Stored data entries
━━━━━━━━━━━━━━━━━━━━━━━━━━━━━━
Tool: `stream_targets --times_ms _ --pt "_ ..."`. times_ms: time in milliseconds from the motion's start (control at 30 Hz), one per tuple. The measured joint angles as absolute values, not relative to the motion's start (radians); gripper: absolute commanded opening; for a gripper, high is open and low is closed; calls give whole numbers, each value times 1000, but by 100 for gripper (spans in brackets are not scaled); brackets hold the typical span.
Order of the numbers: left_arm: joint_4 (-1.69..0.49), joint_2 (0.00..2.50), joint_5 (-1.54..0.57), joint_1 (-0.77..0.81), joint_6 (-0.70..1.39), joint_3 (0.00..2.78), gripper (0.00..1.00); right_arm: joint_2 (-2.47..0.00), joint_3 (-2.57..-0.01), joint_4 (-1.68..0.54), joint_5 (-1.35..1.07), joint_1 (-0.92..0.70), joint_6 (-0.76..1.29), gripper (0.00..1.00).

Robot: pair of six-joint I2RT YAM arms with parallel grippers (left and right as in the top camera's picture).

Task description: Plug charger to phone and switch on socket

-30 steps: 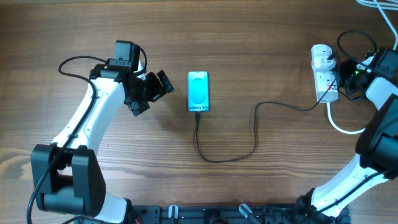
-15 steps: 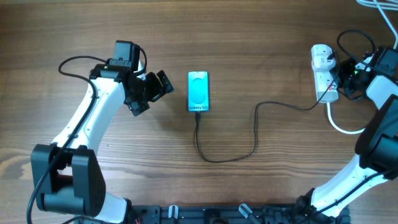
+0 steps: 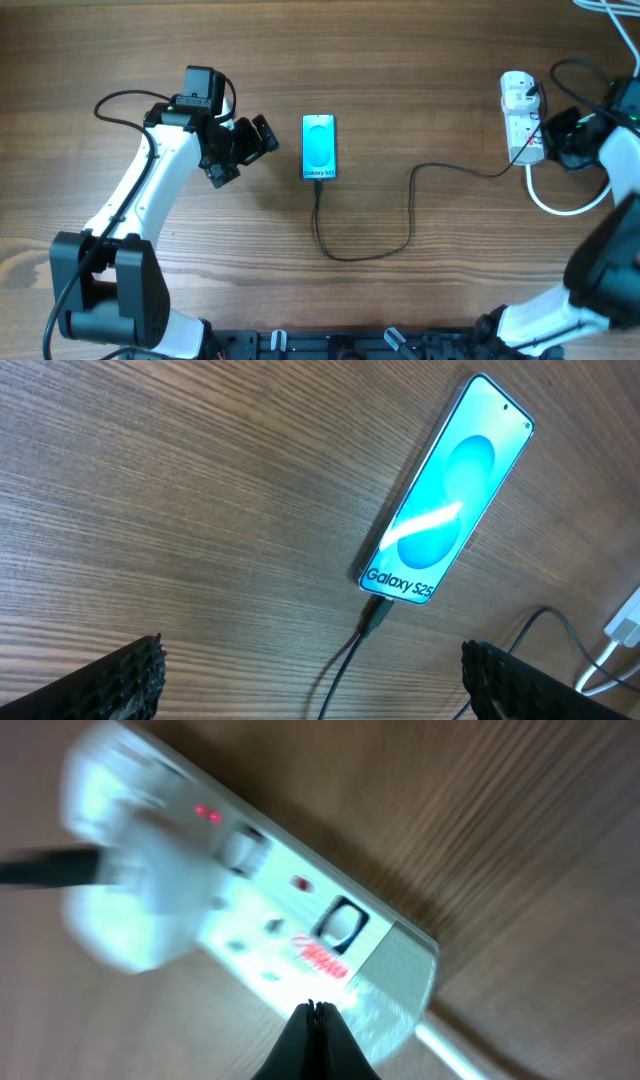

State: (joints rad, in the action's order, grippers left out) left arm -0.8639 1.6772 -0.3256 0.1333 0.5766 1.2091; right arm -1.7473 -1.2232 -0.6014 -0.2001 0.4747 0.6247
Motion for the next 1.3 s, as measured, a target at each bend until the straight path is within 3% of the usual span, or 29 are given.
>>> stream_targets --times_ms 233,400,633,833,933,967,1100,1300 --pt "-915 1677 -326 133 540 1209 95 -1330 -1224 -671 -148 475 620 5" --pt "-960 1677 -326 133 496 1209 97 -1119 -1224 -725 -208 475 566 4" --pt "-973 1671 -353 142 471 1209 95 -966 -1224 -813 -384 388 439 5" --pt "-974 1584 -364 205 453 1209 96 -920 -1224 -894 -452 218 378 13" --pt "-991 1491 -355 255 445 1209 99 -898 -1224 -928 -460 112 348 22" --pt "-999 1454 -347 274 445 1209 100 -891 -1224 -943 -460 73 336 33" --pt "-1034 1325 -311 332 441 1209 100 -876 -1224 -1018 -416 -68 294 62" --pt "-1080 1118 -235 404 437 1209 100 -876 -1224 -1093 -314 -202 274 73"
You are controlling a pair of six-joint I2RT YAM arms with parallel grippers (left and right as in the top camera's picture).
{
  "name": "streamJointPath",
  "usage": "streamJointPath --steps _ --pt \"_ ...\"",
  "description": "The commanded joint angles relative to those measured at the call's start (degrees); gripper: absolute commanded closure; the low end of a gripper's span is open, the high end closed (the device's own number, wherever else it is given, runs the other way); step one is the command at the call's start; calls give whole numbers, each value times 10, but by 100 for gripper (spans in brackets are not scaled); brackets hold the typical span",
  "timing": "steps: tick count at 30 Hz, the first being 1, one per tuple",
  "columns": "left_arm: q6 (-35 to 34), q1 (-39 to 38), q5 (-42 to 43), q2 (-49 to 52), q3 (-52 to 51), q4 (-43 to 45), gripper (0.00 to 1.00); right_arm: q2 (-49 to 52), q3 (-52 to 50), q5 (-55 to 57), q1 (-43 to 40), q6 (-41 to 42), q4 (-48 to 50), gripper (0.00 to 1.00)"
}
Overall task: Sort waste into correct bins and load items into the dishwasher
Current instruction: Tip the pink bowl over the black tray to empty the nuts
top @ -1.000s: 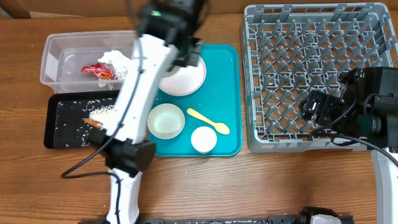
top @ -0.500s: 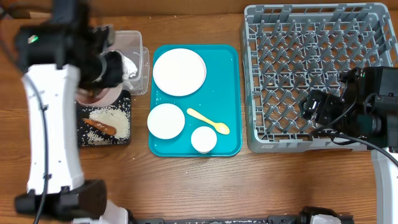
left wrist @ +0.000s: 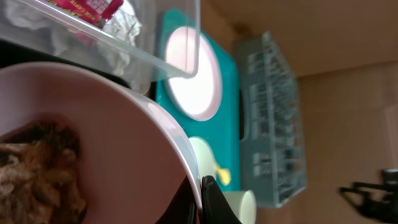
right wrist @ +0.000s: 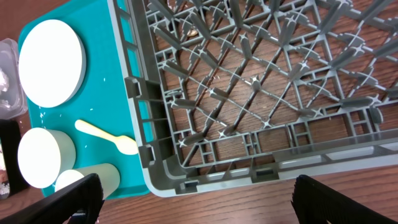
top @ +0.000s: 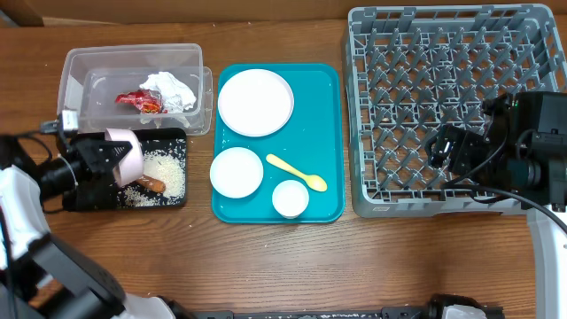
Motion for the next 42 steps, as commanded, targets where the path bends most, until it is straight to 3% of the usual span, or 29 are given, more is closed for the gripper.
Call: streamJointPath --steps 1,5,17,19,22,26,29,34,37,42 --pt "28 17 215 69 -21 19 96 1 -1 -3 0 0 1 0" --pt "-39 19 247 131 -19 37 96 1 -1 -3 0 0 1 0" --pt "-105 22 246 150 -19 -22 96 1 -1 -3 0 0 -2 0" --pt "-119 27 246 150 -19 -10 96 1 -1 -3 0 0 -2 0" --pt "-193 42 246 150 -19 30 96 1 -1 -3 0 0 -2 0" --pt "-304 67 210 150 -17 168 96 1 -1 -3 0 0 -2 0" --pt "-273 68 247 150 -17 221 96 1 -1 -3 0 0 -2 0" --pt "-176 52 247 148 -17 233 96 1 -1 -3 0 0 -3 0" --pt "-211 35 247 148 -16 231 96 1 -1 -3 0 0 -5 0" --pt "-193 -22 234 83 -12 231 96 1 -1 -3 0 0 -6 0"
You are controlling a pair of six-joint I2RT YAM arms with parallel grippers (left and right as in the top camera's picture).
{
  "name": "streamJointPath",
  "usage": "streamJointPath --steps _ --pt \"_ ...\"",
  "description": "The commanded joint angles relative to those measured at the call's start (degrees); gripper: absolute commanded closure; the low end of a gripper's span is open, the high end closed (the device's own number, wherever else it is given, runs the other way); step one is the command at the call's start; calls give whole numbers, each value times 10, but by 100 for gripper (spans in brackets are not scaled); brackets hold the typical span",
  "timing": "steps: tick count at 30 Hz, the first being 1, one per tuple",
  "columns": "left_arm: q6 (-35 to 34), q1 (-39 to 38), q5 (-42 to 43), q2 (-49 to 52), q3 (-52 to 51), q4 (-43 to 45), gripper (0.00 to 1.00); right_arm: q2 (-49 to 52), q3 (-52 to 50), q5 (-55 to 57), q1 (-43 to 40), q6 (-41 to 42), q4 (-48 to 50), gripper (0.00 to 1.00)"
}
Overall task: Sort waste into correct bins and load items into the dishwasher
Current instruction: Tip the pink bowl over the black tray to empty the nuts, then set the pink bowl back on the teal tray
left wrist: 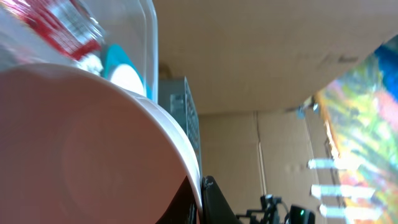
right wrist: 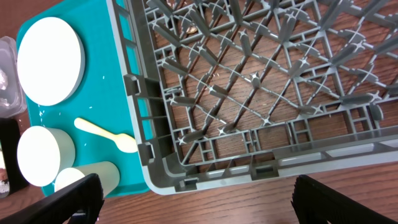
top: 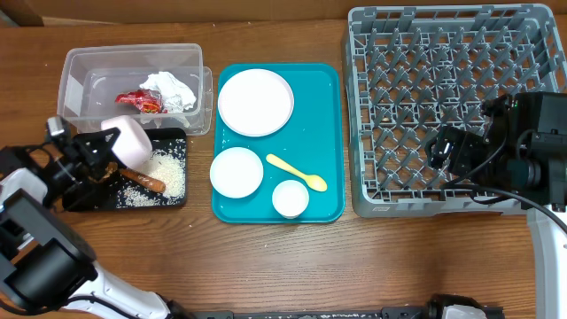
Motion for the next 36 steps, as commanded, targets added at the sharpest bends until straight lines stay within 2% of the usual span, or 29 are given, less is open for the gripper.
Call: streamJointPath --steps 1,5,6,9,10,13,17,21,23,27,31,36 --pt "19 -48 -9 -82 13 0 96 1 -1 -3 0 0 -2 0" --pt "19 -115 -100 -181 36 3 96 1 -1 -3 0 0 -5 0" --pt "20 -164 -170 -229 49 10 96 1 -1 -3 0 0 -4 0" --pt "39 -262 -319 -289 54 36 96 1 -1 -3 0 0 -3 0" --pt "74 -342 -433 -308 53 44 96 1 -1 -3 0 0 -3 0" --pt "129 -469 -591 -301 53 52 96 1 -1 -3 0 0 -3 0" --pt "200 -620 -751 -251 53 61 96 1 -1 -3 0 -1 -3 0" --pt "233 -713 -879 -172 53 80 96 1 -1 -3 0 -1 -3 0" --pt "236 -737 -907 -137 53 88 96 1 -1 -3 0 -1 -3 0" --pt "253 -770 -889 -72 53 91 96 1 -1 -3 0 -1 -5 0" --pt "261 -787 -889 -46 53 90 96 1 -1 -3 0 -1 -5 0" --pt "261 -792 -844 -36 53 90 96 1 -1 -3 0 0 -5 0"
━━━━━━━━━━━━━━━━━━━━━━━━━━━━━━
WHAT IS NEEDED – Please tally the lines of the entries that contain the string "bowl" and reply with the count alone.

THE ANSWER – 2